:: What to work on ::
Could you retype exactly the lines below between the one holding "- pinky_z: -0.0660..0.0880" and the one holding "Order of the", inclusive, leaving out any pictures?

:: Dataset ::
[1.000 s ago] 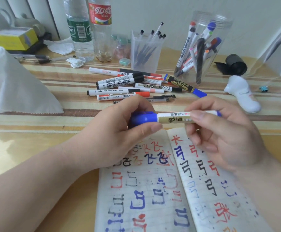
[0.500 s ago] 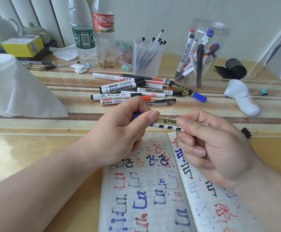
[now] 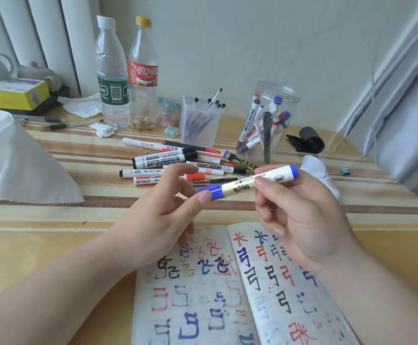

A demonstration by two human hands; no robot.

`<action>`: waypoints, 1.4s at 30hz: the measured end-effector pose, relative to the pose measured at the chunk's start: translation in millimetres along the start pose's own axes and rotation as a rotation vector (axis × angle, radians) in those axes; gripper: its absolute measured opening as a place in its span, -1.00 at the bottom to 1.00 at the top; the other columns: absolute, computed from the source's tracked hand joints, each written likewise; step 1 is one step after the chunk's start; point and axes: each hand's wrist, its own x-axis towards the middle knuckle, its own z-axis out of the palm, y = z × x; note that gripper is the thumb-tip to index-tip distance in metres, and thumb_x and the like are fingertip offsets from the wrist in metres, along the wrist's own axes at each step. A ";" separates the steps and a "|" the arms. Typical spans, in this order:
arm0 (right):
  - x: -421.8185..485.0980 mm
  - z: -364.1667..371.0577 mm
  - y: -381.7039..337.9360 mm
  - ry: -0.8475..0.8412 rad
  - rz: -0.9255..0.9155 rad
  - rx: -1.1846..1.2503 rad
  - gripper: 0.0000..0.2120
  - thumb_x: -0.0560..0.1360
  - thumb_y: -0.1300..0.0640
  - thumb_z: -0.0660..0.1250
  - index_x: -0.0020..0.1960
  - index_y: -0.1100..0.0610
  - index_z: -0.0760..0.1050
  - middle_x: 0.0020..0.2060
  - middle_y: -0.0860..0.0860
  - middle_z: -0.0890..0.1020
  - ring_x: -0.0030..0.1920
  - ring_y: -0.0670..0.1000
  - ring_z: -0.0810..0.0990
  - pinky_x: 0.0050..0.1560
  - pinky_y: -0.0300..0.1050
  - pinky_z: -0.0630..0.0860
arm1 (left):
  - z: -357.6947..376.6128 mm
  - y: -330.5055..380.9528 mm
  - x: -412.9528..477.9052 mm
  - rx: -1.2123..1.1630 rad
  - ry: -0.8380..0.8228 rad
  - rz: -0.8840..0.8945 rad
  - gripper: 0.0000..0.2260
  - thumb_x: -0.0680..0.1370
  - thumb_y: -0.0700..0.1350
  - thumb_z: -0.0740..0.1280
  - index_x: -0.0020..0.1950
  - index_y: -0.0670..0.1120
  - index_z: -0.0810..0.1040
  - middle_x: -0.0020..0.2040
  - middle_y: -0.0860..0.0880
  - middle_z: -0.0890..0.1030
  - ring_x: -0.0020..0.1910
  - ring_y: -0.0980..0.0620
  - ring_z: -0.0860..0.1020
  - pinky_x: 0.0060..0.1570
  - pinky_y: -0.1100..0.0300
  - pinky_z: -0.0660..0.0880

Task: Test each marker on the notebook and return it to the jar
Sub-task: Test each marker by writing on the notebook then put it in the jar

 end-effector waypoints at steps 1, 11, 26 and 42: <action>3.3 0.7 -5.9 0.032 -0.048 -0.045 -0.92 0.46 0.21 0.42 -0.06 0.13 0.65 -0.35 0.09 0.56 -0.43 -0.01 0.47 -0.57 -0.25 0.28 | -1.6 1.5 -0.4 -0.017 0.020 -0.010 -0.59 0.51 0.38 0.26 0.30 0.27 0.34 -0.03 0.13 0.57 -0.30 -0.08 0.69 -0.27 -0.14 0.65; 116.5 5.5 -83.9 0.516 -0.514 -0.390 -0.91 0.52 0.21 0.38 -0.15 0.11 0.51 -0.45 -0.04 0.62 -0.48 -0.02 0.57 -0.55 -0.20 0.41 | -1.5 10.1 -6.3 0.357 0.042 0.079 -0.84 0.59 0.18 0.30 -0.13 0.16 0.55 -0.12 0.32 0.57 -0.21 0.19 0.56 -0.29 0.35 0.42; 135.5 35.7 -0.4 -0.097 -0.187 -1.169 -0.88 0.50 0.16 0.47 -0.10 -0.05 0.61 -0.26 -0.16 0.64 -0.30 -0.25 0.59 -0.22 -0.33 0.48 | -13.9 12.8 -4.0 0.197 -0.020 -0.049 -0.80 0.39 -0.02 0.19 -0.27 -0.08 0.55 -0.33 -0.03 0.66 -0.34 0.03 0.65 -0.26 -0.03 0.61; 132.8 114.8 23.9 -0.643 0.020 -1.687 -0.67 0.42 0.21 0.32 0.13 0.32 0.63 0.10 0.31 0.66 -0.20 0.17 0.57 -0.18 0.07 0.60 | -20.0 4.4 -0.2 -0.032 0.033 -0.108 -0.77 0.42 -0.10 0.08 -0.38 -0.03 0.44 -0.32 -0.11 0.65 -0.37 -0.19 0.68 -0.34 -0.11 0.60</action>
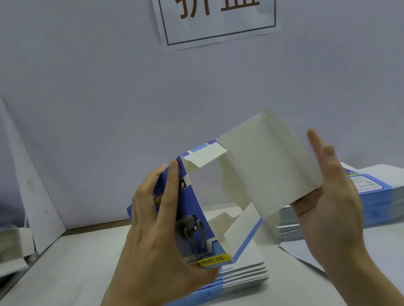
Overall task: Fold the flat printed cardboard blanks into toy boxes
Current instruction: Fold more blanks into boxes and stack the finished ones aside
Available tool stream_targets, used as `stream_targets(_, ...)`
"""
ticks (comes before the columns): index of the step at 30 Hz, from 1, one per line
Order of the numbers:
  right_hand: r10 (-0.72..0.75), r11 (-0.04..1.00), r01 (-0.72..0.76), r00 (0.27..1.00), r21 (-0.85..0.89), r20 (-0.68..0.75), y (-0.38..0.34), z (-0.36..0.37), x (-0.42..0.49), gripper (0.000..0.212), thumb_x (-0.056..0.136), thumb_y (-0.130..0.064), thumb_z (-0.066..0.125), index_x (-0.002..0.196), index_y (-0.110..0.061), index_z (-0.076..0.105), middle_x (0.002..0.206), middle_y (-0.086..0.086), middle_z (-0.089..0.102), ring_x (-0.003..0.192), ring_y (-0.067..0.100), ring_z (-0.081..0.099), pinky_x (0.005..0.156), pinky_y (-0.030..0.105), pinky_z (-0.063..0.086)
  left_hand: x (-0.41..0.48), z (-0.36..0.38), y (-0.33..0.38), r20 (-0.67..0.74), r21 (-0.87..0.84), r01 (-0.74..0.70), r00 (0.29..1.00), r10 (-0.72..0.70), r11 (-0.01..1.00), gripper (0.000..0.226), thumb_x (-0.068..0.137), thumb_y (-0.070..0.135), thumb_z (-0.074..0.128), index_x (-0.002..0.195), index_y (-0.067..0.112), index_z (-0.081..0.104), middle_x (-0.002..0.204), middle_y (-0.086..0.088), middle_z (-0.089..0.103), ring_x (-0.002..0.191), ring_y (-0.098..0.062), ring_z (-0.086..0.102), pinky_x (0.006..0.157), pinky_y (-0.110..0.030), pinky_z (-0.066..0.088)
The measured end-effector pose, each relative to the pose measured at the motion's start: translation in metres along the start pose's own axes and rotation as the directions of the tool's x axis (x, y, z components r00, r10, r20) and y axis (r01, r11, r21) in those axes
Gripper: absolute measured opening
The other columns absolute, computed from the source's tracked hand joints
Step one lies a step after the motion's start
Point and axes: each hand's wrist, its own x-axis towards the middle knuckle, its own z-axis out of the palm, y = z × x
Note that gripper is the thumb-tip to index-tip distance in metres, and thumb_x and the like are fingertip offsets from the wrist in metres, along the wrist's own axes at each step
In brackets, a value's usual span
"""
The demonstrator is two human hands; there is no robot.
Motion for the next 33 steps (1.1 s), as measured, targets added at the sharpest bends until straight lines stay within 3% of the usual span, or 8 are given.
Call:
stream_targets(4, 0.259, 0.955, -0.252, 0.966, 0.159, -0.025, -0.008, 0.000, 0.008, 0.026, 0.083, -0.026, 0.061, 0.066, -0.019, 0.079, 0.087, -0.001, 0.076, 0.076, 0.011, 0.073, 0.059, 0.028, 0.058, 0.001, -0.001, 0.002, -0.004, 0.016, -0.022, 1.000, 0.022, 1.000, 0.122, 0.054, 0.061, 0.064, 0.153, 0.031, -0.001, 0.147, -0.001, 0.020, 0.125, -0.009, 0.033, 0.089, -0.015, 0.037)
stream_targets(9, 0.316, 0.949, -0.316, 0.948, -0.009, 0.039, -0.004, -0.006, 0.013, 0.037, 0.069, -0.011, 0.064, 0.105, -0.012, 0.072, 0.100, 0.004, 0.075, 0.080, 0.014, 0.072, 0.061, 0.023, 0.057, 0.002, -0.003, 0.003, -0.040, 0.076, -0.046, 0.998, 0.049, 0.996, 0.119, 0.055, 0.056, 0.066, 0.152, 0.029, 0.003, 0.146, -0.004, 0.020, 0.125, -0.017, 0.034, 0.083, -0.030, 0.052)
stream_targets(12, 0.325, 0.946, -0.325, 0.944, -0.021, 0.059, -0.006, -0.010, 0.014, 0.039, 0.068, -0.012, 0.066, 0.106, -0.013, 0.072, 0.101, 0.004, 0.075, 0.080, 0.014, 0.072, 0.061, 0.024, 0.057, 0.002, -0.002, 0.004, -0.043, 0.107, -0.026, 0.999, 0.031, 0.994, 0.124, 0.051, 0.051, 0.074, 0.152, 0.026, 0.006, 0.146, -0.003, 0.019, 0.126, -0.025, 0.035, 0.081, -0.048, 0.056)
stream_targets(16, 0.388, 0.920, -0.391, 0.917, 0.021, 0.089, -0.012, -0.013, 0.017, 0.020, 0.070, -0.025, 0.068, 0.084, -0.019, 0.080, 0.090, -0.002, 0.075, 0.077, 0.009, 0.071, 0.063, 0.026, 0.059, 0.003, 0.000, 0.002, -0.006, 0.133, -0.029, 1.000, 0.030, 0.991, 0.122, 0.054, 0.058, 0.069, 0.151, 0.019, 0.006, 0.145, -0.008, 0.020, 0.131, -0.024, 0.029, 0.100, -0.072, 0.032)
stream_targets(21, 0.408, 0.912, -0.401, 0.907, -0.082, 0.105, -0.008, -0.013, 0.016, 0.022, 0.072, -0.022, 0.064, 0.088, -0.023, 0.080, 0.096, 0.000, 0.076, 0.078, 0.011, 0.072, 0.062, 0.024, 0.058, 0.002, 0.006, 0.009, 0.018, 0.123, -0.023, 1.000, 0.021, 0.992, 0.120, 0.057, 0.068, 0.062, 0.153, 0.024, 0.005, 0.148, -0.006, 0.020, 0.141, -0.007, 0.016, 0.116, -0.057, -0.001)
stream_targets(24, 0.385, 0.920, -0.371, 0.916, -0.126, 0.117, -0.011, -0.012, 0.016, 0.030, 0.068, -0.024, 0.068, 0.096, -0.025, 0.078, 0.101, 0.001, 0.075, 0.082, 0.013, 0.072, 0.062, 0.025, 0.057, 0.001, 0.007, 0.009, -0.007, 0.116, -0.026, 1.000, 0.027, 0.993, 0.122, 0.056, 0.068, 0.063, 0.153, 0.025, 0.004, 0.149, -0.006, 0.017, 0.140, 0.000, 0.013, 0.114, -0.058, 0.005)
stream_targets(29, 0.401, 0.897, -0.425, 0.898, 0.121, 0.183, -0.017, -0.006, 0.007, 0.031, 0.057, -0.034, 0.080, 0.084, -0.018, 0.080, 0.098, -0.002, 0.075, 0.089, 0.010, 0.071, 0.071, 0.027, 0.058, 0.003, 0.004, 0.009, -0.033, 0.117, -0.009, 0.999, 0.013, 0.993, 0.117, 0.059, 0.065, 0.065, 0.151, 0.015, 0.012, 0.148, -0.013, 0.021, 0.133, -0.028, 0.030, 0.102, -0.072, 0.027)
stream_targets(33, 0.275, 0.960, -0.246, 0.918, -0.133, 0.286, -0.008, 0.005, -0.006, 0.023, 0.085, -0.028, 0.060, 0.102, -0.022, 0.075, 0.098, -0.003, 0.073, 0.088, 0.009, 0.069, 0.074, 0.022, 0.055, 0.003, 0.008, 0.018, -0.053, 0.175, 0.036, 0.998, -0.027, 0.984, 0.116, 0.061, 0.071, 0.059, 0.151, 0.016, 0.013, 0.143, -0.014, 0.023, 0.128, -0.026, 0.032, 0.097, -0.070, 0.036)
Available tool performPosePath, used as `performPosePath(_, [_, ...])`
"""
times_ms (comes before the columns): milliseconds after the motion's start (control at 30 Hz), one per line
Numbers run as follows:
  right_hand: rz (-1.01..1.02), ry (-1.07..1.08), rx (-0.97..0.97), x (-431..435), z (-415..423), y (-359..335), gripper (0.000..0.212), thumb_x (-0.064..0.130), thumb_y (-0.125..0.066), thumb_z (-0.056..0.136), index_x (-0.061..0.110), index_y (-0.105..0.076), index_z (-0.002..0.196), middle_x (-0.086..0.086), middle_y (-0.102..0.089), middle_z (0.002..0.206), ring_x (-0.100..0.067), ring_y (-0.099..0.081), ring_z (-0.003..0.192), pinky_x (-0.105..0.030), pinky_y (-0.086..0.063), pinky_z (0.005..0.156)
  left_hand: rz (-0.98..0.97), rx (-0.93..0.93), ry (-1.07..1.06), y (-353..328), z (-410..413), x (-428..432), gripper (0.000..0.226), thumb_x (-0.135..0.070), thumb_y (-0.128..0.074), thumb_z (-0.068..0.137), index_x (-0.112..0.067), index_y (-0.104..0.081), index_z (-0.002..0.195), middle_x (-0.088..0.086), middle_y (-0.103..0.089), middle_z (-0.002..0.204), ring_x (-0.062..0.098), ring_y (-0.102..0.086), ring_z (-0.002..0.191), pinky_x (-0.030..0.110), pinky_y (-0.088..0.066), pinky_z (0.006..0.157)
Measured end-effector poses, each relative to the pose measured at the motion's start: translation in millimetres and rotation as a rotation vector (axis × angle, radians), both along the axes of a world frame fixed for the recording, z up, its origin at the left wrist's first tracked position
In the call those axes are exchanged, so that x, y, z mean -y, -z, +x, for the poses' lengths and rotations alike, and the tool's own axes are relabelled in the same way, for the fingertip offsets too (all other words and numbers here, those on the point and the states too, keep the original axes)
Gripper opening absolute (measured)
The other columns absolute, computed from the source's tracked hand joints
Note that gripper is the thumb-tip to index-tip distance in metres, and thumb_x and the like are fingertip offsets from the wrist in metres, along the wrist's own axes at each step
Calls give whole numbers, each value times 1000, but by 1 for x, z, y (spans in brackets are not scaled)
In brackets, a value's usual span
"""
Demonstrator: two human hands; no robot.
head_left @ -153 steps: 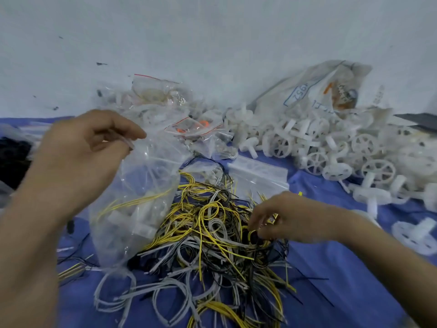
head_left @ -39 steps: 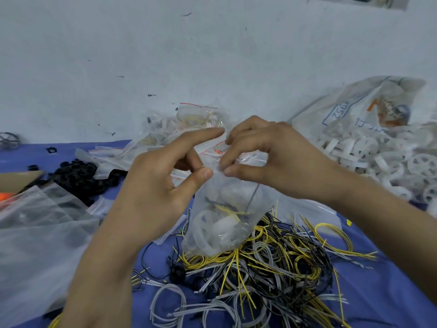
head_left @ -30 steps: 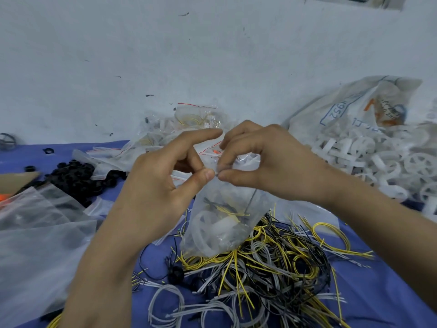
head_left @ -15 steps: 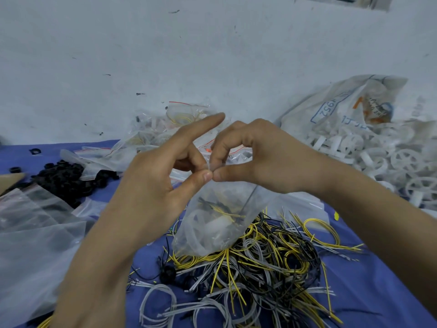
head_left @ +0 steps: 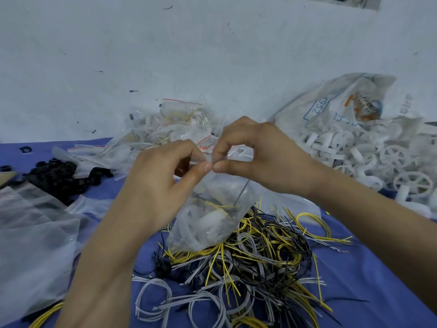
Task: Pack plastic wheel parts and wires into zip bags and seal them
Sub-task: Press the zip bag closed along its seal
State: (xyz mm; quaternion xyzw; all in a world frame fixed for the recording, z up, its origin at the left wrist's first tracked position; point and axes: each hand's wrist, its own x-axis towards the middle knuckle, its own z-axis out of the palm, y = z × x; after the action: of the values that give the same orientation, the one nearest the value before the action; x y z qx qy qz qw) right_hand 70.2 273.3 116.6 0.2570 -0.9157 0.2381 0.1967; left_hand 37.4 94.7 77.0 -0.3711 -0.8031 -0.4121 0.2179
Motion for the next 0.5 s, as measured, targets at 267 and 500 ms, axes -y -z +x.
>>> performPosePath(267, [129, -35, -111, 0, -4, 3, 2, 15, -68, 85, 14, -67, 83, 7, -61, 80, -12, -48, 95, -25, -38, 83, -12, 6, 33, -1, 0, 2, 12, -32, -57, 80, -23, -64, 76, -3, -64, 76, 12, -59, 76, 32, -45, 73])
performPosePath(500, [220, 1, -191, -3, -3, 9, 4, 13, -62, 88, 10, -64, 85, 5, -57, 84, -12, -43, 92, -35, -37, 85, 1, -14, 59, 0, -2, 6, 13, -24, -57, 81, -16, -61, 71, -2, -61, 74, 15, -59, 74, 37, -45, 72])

:: Exercise answer ::
  - pinky_z: -0.0660..0.0880

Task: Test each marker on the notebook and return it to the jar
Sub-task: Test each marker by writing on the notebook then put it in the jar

 end-effector waypoints at steps 1, 11, 26 and 42: <action>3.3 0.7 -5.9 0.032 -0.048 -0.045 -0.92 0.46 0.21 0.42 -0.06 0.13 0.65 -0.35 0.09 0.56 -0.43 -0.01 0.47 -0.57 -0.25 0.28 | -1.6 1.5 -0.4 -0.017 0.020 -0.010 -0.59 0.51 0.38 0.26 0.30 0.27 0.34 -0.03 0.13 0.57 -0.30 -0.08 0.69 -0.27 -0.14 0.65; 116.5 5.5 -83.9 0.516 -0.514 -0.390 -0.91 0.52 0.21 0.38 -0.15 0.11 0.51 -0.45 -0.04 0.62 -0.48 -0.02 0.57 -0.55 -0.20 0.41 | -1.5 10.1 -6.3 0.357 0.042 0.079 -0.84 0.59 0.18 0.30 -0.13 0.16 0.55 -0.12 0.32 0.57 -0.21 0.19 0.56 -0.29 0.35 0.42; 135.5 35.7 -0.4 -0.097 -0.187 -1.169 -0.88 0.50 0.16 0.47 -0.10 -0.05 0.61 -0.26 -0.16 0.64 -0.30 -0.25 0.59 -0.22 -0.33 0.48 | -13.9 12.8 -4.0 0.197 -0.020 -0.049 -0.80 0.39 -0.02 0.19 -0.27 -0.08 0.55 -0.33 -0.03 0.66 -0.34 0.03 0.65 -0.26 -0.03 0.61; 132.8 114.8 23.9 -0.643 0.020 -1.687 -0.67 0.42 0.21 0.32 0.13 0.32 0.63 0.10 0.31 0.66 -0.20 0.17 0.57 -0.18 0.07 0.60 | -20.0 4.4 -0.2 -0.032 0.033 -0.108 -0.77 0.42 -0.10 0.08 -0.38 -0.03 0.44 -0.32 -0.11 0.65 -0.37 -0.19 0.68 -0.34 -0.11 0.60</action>
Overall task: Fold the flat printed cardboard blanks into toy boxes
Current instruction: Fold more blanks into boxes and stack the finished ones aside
Available tool stream_targets, used as `stream_targets(_, ...)`
"""
ticks (comes before the columns): index of the step at 30 Hz, from 1, one per line
Order of the numbers:

The answer to this exercise has been written out completely.